In other words you look for investments that seem cheap, undervalued, or heading down, hoping that they’ll go up again, like this:

Intuitively, it makes perfect sense. Buy something when it’s cheap, and then wait for the price to rise again.

But it’s not the only way of making money in the markets. And my experience tells me that it’s not the most effective way, either.

The basis of my system is known as momentum or trend investing. It starts from a different premise entirely.

Instead of looking for investments that have fallen in price, trend investors like me get excited about prices that are rising.

Why? Because, thanks to what’s known as the ‘momentum effect’, it’s likely that any market trend – whether up or down - will keep heading in the same direction.

Rising prices tend to keep rising, and falling prices tend to keep falling.

So a trend investor is on the lookout for investments like this:

For many people this is counter-intuitive. If a share has hit a new high, most people think it will go back down again – and they’re reluctant to invest at that point.

But a lot of times, they should. A new high is a very positive sign.

You buy into a rising trend, and hold on as long as the price keeps rising.

Why does this work? Essentially because of the herd behaviour of investors. In the words of wealth manager Ben Carlson:

“Fear, greed, overconfidence and confirmation bias can lead investors to pile into winning areas of the market after they’ve risen... or pile out after they’ve fallen.”

By using a trend investing strategy, you can take advantage of the market’s herd behaviour - and make more money.
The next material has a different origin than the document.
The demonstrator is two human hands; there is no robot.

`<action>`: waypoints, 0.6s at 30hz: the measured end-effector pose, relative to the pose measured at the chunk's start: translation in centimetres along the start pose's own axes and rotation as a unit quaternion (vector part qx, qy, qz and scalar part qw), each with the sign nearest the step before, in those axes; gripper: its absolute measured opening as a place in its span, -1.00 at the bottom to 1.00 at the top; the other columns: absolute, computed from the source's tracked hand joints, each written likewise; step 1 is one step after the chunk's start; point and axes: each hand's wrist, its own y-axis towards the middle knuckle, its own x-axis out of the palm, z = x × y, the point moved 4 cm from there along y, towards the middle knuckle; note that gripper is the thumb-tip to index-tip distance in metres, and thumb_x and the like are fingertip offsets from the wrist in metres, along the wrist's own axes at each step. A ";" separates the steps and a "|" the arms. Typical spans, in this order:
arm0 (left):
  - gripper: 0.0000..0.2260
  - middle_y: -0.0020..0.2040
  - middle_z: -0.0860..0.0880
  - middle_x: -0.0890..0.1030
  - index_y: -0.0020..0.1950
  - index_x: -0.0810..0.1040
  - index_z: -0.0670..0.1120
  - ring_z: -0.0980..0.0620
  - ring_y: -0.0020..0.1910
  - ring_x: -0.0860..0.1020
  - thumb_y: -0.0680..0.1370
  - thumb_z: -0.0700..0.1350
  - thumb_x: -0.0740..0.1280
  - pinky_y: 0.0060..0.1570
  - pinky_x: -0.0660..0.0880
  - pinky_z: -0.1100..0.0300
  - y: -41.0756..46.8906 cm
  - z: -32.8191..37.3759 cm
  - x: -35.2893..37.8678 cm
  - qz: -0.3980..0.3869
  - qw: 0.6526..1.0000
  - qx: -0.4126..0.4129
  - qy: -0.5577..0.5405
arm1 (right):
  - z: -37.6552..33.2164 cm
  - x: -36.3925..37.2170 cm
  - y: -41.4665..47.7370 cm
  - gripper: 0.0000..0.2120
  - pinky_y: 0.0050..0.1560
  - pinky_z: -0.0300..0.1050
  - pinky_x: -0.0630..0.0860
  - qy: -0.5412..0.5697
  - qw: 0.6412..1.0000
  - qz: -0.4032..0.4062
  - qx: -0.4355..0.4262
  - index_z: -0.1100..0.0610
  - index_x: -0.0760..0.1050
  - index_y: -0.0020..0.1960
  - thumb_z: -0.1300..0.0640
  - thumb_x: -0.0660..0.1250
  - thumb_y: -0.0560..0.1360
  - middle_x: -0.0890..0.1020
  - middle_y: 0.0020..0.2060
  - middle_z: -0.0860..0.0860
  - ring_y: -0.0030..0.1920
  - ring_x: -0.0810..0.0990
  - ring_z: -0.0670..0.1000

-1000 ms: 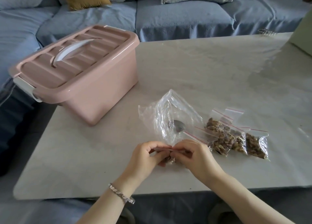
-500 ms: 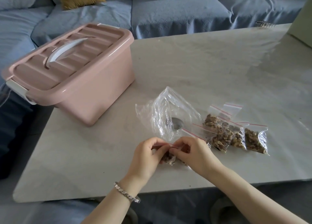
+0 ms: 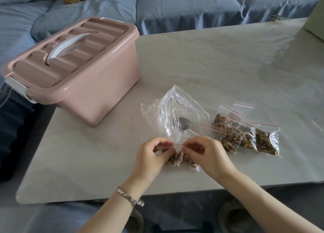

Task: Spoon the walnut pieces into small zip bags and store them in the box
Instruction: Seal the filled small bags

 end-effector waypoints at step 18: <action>-0.85 -0.28 0.09 0.58 -0.23 0.66 0.00 0.16 -0.22 0.54 0.34 0.05 0.40 -0.17 0.51 0.16 0.7 2.7 0.2 -0.108 0.967 0.143 0.182 | -0.4 -0.3 -0.1 -0.93 -0.30 -0.35 0.44 -0.077 0.985 0.029 -0.154 0.11 0.61 -0.29 0.24 0.45 0.32 0.54 -0.38 -0.16 -0.33 0.50 -0.18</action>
There’s plenty of formal research that bears this out. One paper in the Journal of Portfolio Management states unequivocally:

“The existence of momentum is a well-established historical fact”.

In the words of the Boy Wonder, Jesse Livermore, himself:

“It takes continuous buying to make a stock keep going up. As long as it does so with only small and natural reactions from time to time, then it is a buy.”

Or as famous trader Richard Dennis said in the 1980s:

“Markets in motion tend to stay in motion.”

And here’s John Stepek, editor of MoneyWeek magazine, who’s evaluated innumerable investment methods over the years:

“Chasing momentum is such a successful investment strategy.”

On top of this, our direct experience (and profits) over the past seventeen years has confirmed to us - and to other investors who use our Saltydog system – the huge benefits of trend investing.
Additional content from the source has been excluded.